╭─ Provided material

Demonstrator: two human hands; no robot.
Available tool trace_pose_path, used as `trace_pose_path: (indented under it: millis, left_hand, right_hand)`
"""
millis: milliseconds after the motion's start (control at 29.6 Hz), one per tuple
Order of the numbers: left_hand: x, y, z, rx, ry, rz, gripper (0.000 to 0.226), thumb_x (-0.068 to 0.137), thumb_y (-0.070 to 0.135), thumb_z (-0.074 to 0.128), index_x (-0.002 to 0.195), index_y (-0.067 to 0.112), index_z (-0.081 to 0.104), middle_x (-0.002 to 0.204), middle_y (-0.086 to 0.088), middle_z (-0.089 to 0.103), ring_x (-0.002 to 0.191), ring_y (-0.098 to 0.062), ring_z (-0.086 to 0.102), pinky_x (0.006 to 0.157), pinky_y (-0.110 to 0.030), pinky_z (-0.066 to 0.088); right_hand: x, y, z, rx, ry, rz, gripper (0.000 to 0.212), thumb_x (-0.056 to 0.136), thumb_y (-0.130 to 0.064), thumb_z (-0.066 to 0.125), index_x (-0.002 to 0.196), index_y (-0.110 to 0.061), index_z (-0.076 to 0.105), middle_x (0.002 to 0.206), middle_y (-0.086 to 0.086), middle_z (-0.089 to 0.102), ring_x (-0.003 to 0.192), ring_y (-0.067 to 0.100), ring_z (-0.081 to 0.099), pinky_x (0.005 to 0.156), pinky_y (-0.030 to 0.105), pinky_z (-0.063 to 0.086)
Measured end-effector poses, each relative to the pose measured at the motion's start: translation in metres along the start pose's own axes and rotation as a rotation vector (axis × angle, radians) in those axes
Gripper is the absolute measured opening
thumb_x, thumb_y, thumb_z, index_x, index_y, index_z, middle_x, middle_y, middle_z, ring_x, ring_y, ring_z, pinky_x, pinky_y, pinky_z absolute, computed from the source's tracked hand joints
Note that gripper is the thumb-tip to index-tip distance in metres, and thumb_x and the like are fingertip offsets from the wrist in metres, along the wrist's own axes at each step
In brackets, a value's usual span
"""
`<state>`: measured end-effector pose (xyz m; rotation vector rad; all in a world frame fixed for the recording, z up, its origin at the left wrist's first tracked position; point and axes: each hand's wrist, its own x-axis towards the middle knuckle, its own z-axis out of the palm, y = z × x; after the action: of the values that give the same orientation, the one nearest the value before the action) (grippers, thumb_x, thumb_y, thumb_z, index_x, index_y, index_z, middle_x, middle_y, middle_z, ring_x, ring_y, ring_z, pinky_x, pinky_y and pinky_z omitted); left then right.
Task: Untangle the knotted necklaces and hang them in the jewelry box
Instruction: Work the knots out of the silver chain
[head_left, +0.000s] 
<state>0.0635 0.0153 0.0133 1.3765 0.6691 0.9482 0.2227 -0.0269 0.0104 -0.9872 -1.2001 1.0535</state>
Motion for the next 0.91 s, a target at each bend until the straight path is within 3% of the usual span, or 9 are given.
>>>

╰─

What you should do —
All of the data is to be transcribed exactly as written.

Output for this task —
Demonstrator: two human hands; no robot.
Available tool trace_pose_path, used as `trace_pose_path: (indented under it: millis, left_hand, right_hand)`
"""
millis: milliseconds after the motion's start (control at 29.6 Hz), one per tuple
Order of the numbers: left_hand: x, y, z, rx, ry, rz, gripper (0.000 to 0.226), thumb_x (-0.068 to 0.137), thumb_y (-0.070 to 0.135), thumb_z (-0.074 to 0.128), index_x (-0.002 to 0.195), index_y (-0.067 to 0.112), index_z (-0.081 to 0.104), middle_x (-0.002 to 0.204), middle_y (-0.086 to 0.088), middle_z (-0.089 to 0.103), ring_x (-0.002 to 0.191), ring_y (-0.098 to 0.062), ring_z (-0.086 to 0.102), pinky_x (0.006 to 0.157), pinky_y (-0.110 to 0.030), pinky_z (-0.066 to 0.088); right_hand: x, y, z, rx, ry, rz, gripper (0.000 to 0.212), thumb_x (-0.056 to 0.136), thumb_y (-0.130 to 0.064), thumb_z (-0.066 to 0.125), index_x (-0.002 to 0.196), index_y (-0.110 to 0.061), index_z (-0.076 to 0.105), middle_x (0.002 to 0.206), middle_y (-0.086 to 0.086), middle_z (-0.089 to 0.102), ring_x (-0.003 to 0.192), ring_y (-0.067 to 0.100), ring_z (-0.081 to 0.099), pinky_x (0.005 to 0.156), pinky_y (-0.030 to 0.105), pinky_z (-0.063 to 0.086)
Measured end-effector poses, each relative to the pose measured at the motion's start: translation in metres along the start pose's own axes and rotation as a rotation vector (axis × angle, radians) in those axes
Gripper is the absolute measured opening
thumb_x, thumb_y, thumb_z, index_x, index_y, index_z, middle_x, middle_y, middle_z, ring_x, ring_y, ring_z, pinky_x, pinky_y, pinky_z absolute, computed from the source's tracked hand joints
Note that gripper is the thumb-tip to index-tip distance in metres, and thumb_x and the like are fingertip offsets from the wrist in metres, along the wrist's own axes at each step
In brackets, a value's usual span
"""
`<state>`: measured end-effector pose (xyz m; rotation vector rad; all in a world frame fixed for the recording, z up, its origin at the left wrist's first tracked position; point and axes: each hand's wrist, its own x-axis towards the middle knuckle, its own z-axis out of the palm, y = z × x; after the action: of the values that give the same orientation, the one nearest the value before the action) (grippers, thumb_x, thumb_y, thumb_z, index_x, index_y, index_z, middle_x, middle_y, middle_z, ring_x, ring_y, ring_z, pinky_x, pinky_y and pinky_z omitted); left then right.
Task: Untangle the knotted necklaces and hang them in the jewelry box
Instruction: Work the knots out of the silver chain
[head_left, +0.000s] 
<state>0.0635 0.0153 0.0133 1.3765 0.6691 0.9482 0.2227 -0.0269 0.0104 -0.9872 -1.2001 1.0535</state>
Motion for the next 0.91 s, a target at each bend until the straight path is within 3% of the usual span, or 9 are given.
>>>

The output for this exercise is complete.